Lesson Presentation:

A) Getting Started:
· Ask students how many of them are fourteen years old or older
· Ask students who have any personal sources of income (paper route, allowance, mowing lawns, babysitting, part-time job, etc.) to raise their hands
o Ask those who raised their hands if the amount of mone they make from those jobs is enough to support a family or be self-sufficient
· Now ask students if they think it’s okay for people younger than eighteen to get married (it is legal in Utah to get married at age sixteen with parental permission)
· How about younger than sixteen?
· How about at age fourteen?
· Discuss the fact that, although Romeo and Juliet were both fourteen when they married, their love stories is one of the most enduring of all time
· Pose the culminating questions: is young love good or bad? Is it acceptable or unacceptable?
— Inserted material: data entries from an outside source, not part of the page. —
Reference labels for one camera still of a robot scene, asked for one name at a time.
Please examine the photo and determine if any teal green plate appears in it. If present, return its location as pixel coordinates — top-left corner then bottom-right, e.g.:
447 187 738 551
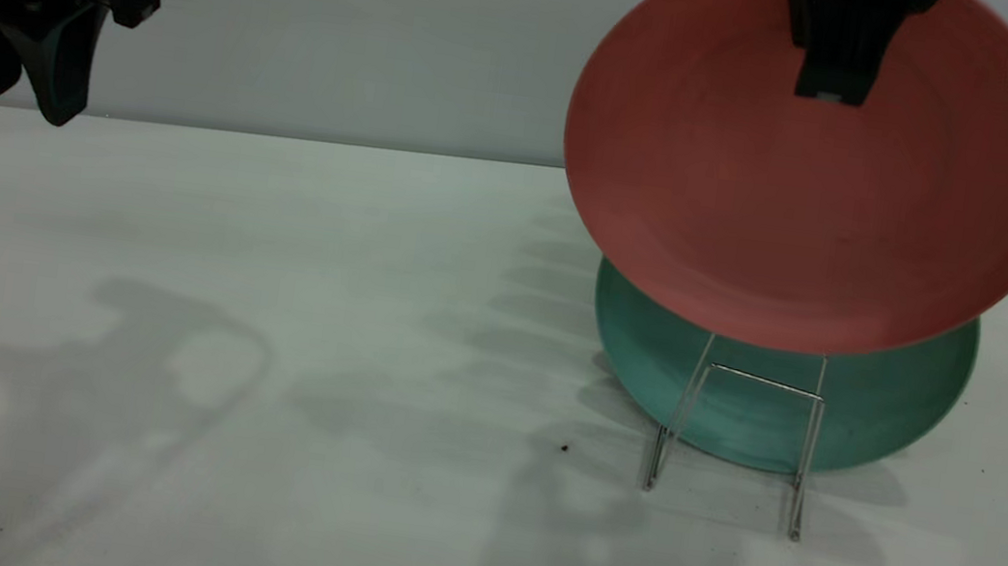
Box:
575 255 985 497

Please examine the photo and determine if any metal wire plate rack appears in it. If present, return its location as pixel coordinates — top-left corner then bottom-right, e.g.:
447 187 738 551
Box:
639 328 834 544

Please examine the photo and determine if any pink round plate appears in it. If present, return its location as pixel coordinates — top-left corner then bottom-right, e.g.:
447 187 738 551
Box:
540 0 1008 382
Why?
· Ask each student to decide whether or not they think young love is a good or bad thing and write their decision down on a piece of paper
o Give them adequate time to do this

B) Directing the Learning:
· Put a concept map transparency on the overhead and tell students that the question posed is a tricky one and so we are going to practice a way that will help us be able to think of reasons to support our opinions (either for or against young love)
· Fill out the concept map transparency about a different issue the class proposes (i.e. whether or not school should start at 8 a.m. or 10 a.m.)
o Show students that you put the main issue in the middle and then have supporting reasons branching out from the middle section
o Model this so they understand how concept mapping works
· Pass out the example concept map sheet illustrating how someone who thinks young love is a good thing might web about their opinion on a concept map in order to expand their ideas and come up with supporting details and reasons
o Model this enough that students know how to concept map themselves (at least on a basic level)

Assignment:

1. Guided Practice
· Pass out the blank concept map sheets and have students write in the middle bubble whether they think young love is a good or bad thing
o Ask them to then write four main reasons why they think young love is good or bad in the four bubbles branching out from the middle one
o Then have students write three supporting details to back up their four main reasons of why young love is either good or bad
§ Walk around while students do this to make sure they understand the concepts and to see if they have any questions
2. Homework
· Ask students to use their concept maps to write a rough draft of a persuasive essay (employing the elements of effective persuasive writing that we’ve talked about in previous class periods) that convinces their readers that the stance they’ve taken on young love is the right one
o Encourage students to use the supporting details they included on their concept map to back up their opinion and be more persuasive
· Pass out a writing assignment sheet that explains all of the assignment’s details and provides models of persuasive essays for students to refer to

C) Bringing the Lesson to a Conclusion:
· If time allows, have students engage in a mini-debate about whether young love is good or bad (have all of those for young love on one side and those against it on the other side and encourage them to use the supporting details they wrote on their concept maps to help make their arguments more persuasive)

Evaluation:


Activity to Avoid Wasting Time
Doppelgängers and “Googlegängers” (I got this idea from Professor Ostenson)
· Write the word “doppelgänger” on the board and ask if anyone in the class speaks German or knows what the word means
o Explain that doppelgänger is a German word for someone’s double or look-alike
Doppel = double, Gänger = goer – Thus a “double goer”
o Ask students if they have any doppelgängers of themselves that they’ve seen or heard about from others
Fun discussion will ensue!
· Now put up the word “googlegänger” and have students guess what it means based on what doppelgänger means
o “Googlegänger” means a google goer, or someone’s double on google
o Ask students if they’ve “googled” themselves and what they’ve found
o Quickly discuss people’s google doubles and your own google double if you have one
Fun discussion will ensue!
· Shows students how fun language and word meanings can be!

I also have three artifacts I made that I'll bring to class.